A marketing plan for cotton is a price contingency plan of actions that a grower/hedger will take in various possible, but ultimately uncertain, future market situations. A marketing plan can include many strategies, probably in combination with each other. These could include basic tactics like forward contracting, selling at harvest, marketing pools, and the USDA loan program. Hedging with futures and options can complement or substitute for these basic tactics. A marketing plan should include targeted price levels and calendar dates when you will take a given action. Lastly, a marketing plan should be a written document to help you remember and to take action, i.e., just like your To-Do-List.

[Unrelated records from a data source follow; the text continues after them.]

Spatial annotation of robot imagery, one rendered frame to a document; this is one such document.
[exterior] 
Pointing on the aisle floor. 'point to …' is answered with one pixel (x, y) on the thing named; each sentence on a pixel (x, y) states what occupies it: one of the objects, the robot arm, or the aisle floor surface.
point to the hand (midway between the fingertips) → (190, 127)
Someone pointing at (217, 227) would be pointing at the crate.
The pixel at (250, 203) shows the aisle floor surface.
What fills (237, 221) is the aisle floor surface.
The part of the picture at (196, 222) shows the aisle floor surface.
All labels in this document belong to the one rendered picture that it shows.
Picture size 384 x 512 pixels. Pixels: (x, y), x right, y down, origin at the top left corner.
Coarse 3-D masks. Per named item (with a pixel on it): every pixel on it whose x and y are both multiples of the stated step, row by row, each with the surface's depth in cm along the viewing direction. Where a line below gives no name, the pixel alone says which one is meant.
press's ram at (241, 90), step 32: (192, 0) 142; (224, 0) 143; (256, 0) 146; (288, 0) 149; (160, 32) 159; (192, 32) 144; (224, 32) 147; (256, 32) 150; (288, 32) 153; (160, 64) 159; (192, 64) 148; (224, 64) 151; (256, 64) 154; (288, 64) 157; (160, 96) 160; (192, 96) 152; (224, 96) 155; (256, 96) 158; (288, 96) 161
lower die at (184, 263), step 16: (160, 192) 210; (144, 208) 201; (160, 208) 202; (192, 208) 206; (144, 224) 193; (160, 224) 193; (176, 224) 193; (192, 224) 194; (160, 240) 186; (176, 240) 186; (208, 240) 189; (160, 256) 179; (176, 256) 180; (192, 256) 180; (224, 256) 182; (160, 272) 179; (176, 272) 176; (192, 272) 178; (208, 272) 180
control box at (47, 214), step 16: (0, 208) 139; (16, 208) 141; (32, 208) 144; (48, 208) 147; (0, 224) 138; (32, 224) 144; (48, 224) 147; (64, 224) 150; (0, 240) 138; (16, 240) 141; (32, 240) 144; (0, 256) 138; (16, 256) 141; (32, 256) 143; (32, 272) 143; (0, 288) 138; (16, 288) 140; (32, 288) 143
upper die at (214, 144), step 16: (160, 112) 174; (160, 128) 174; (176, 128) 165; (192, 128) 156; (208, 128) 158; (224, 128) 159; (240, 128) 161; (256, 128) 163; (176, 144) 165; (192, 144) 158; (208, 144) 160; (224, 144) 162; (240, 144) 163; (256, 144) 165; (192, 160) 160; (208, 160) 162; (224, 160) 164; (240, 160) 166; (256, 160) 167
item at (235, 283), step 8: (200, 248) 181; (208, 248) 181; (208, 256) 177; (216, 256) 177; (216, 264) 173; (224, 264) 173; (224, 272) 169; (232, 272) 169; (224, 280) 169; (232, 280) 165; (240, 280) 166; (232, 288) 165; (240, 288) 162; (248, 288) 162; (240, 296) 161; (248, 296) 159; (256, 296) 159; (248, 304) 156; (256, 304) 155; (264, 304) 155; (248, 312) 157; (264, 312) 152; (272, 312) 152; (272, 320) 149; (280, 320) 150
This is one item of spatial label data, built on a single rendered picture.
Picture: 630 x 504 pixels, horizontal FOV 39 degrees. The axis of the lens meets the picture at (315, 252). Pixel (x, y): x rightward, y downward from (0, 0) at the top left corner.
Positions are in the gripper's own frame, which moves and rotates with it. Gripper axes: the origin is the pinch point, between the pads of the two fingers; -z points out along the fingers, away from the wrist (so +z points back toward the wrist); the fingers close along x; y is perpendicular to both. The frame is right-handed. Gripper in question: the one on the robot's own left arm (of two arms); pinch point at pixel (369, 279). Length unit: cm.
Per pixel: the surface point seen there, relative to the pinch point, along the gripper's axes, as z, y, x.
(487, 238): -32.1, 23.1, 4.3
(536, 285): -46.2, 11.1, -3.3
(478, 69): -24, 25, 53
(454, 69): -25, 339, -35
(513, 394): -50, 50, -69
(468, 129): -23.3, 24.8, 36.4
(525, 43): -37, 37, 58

Two goals of any hedging or cash contracting strategy should be 1) to protect from downward price moves, and 2) allow for upward pricing opportunities. There are a number of ways to achieve both of these goals using cotton futures and options contracts. The chart below outlines different ways of doing the same thing:
A first example in the chart involves implementing a price floor using a cash forward contract to set the price floor and eliminate basis risk. If such contracts are combined with near-the-money call options, then the call option (or a cheaper call spread) allows for upside price potential. It should be noted that forward cash contracts may impose production risk, quality risk, counter-party risk, and/or legal risk on growers, as discussed here. So always read the fine print, and perhaps spend a few hundred dollars to let a lawyer read the fine print.

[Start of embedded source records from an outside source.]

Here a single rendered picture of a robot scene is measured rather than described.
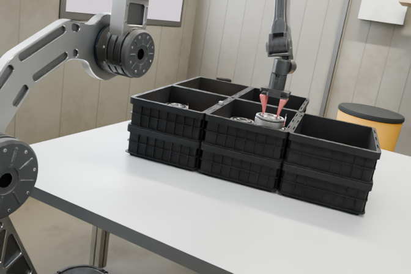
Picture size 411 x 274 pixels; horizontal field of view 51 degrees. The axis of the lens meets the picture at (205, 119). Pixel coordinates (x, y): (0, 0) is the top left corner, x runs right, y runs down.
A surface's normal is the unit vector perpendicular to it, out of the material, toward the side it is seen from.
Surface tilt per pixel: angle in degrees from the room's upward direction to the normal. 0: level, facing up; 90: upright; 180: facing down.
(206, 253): 0
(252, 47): 90
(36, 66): 90
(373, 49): 90
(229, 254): 0
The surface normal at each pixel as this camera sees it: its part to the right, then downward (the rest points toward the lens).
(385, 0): -0.47, 0.15
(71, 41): 0.87, 0.25
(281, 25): -0.47, -0.17
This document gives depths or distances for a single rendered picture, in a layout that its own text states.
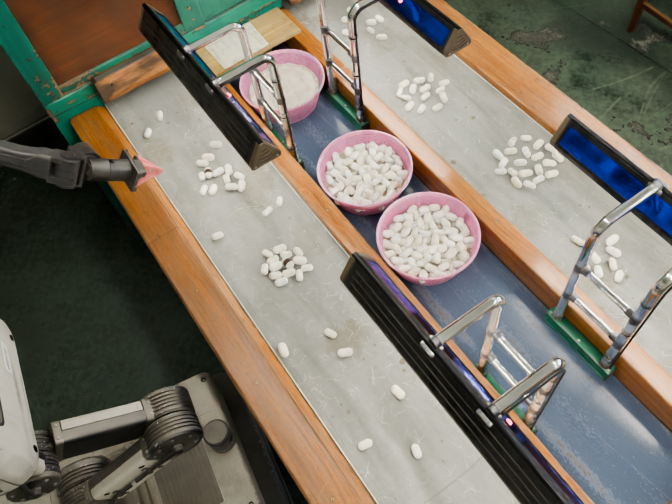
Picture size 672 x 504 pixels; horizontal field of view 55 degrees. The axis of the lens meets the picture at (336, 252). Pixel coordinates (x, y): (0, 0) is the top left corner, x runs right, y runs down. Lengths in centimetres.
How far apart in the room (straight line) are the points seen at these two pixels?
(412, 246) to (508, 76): 64
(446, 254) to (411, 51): 75
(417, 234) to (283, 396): 55
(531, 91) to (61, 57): 137
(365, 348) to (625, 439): 61
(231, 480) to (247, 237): 64
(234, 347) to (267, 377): 12
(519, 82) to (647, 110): 119
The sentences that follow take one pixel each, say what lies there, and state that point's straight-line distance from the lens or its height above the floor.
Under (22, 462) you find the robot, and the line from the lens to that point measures 117.
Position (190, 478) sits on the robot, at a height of 48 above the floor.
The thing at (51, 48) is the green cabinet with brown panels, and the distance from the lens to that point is 207.
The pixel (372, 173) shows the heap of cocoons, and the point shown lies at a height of 74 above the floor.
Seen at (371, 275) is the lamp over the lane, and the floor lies 111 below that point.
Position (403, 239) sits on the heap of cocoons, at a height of 73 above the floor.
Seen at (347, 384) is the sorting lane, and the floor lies 74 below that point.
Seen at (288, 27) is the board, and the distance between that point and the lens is 222.
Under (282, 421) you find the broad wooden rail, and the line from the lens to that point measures 149.
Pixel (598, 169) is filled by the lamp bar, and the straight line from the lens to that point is 144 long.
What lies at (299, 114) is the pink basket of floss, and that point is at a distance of 202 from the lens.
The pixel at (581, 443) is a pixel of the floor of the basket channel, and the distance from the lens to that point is 159.
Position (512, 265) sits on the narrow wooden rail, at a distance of 170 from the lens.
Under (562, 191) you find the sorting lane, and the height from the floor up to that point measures 74.
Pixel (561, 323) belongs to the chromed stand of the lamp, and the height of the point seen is 71.
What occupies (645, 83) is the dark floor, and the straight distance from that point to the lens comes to 323.
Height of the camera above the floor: 217
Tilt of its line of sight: 59 degrees down
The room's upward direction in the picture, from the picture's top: 11 degrees counter-clockwise

Strategies using put options or put spreads generally have the advantage of providing a flexible floor against falling cash prices while allowing for upside potential while the crop remains unsold until after harvest (reflected in the second example in the chart above).
A similar strategy to the put option strategy is to sell a futures contract and buy an near-the-money call option (the third example in the chart above). Both of this and the put option strategy assume that growers would have cotton bales to sell in the harvest-time cash market (that is what gives you the upside potential). Many growers (especially dryland growers) face too much production risk to assume a crop at harvest time. In that case, the two hedging strategies described above could be applied covering a level of production at or just below the grower’s APH yield*Revenue Policy coverage level. (Click here for more crop/revenue insurance considerations.) Both of these strategies still face basis risk.
Historical Cotton Hedging Examples. The last several decades provides examples of how different futures price patterns can be approached with the flexibility offered by options strategies. Click here to see these examples.
Hedging Whole Cottonseed. Cottonseed hedging (i.e., by gins) represents a special case since there is no active futures contract for whole cottonseed. So one must cross hedge with some other related commodity. Click here to see some preliminary analysis of cross hedging whole cottonseed cash prices using soybean and soybean meal futures.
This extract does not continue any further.